Success, ladies and gentlemen, is all in how you define it. Success can be a six figure salary or a luxury sedan or one of those robots that vacuums your house, that is, until the robot turns on you and vacuums your children's faces while they sleep. Success is winning the World Series, or, if you're the Kansas City Royals, success is when someone can name three players on your team without looking them up in the media guide. Success is, as best I can tell, achieving your goals. So let me say that this week has been a giant success: it's 1 o'clock and I'm wearing a robe.
Which isn't to say that I've been completely unproductive. No: I've dealt with bills, made phone calls, ran errands I could run in my slippers. I even looked for a job (more on this later). But my goal this week was to attain a level of sloth known only by hyper-obese World of Warcraft junkies and, when your big achievement is not breaking the yolk on the over-easy eggs you just made, well: success.
Of course, I hyperbolize. The beginning of this week saw me trying to figure out how exactly to suppliment the often-not-so-lucrative job that is being one fourth of Birdmonster. I contacted Old Trusty the temp agency who promised to crush my soul no later than Wednesday next week. I tried to apply to be a wine country tour guide, but a three and a half hour wait at the DMV put those plans on indefinate hiatus. I even signed up to be an "actor" in scavenger hunts for corporate team building events or snobby rich kids' birthday parties. In fact, I'm really excited about the last one; hope it works out. I also hope an eyepatch or a plastic sword are involved. I let them know that I had my own, just in case that'd help.

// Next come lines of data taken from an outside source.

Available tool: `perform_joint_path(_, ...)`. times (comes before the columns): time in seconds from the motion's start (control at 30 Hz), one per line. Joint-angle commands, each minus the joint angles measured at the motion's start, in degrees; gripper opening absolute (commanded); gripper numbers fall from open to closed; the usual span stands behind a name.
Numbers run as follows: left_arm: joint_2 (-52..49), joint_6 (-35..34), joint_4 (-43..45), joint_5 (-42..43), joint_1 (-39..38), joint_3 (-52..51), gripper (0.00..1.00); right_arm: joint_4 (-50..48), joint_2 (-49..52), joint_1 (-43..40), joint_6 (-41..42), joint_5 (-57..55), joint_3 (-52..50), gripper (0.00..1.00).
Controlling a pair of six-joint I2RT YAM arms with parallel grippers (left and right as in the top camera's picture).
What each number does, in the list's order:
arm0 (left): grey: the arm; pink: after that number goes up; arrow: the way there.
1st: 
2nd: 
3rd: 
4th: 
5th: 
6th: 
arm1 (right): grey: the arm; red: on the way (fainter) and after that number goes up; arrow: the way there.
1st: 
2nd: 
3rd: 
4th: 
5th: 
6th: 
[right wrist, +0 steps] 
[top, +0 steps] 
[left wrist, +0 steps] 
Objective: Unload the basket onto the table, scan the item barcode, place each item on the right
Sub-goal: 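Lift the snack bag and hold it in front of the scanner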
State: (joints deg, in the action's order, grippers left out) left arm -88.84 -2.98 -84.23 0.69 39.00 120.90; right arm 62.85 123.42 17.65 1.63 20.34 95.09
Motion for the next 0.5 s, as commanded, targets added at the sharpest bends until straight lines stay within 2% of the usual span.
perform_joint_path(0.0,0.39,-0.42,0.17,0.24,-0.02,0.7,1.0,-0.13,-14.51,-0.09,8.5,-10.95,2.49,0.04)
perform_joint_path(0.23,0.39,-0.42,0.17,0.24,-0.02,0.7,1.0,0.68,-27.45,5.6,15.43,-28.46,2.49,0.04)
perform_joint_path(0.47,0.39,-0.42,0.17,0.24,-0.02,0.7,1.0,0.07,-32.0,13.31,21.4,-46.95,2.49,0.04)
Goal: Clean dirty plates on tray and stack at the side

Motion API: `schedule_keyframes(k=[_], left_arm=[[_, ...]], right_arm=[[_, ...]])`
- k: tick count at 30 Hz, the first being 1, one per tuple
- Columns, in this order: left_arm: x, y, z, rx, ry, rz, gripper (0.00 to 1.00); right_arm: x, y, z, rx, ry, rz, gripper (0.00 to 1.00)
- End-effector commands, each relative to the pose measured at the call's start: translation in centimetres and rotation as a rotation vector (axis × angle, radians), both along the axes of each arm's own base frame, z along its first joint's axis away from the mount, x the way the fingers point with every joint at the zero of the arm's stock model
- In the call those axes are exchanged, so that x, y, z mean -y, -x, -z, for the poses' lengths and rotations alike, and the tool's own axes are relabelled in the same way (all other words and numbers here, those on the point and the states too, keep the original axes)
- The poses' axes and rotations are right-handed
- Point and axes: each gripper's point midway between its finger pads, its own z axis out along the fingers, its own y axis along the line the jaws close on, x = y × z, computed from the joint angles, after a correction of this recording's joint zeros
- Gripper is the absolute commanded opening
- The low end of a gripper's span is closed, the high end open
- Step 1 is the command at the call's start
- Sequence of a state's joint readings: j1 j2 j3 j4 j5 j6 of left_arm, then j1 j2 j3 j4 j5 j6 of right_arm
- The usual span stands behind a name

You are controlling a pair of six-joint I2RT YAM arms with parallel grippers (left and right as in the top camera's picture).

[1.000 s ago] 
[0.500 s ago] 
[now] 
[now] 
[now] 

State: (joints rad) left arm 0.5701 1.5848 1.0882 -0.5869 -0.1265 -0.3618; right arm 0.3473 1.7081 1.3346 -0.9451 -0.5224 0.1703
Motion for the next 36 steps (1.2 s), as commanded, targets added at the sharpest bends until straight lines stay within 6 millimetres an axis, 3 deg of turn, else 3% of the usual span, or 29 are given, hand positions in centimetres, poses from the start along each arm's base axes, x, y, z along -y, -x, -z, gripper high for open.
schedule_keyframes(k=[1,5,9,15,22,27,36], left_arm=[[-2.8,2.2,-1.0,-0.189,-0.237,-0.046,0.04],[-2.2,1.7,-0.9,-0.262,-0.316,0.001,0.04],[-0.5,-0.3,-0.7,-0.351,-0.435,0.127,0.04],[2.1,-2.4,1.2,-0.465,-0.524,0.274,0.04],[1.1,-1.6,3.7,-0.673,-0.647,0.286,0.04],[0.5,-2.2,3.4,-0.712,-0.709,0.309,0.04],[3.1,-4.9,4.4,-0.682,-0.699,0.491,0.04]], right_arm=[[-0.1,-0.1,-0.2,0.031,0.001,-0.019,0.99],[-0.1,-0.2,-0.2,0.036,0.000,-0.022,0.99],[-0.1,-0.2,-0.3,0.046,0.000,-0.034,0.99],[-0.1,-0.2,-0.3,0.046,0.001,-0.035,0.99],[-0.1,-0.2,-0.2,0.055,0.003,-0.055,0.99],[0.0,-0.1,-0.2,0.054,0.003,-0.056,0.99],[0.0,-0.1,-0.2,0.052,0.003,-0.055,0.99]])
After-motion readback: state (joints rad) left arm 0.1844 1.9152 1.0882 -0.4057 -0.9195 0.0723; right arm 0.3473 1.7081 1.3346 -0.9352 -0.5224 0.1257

Hell, I even caught up on LOST so that I could watch last night's live, which, come to think of it, doesn't do a whole lot for me except force me to watch ads for Chevy and those computers that look like Tonka toys and are supposedly indestrucable. I like those commercials because everyone's incredibly clumsy: girl walks into a board meeting, drops the computer on the table, spills water on it, opens baby's diaper over it, extinguishes cigarette on it. It's wonderful. It's like that commercial where the same woman keeps burning herself pouring cooked pasta into a collander and eventually is forced to purchase the pot with the collander lid. The lesson: the world is filled with bumbling asses; buy our product. Anyhow: LOST has been at it's absolute LOST-est, meaning totally manipulative, completely full of shit, and incredibly enjoyable. Keep up the good work, chums.
A few other things merit mentioning today. Firstly, I'm going to be half-sort-of-guest-DJ-ing on BAGeL Radio with Bagel Ted, who I hastle regularly on Fridays when he plays songs that I dislike. His Friday show (480 Minutes) is definately worth a listen and, if you haven't done so before, tune in tomorrow. I'll be there the second half of the day (12-5 PST) and he plays really quality music, even if he refuses to plan any soft rock. In fact, tomorrow's goal: one soft rocker. Sometimes the sun goes 'round the mooooon/ sometimes the snow falls down in juuu-uuuune.
Secondly, next Thursday finds us playing at the Independent in San Francisco. You'll be hearing that like a broken record over the next few posts, so, I won't beat it dead yet. We're playing a bunch of new songs and playing with the Cribs, so, if ever there was a time to go, hoot, holler, and be merry, the 26th is that time. Put a big red circle on your calendar.
Lastly, I'm an unabashed basketball fan and the for-oh-so-long-oh-so-hapless Golden State Warriors have made the playoffs. This is big news for the small minority of people who give a damn. You may have to put up with me talking about that from time to time in the following weeks, especially after they beat the heavily favored Mavericks, a moment that will alienate our entire Dallas fanbase but make me strangely giddy. So, sorry about that. It'll be over soon.
I'm going to try and scam some more work now. I'm like a hustler, except a really geeky, legal, office-flavored one. Wow. I'm depressed now.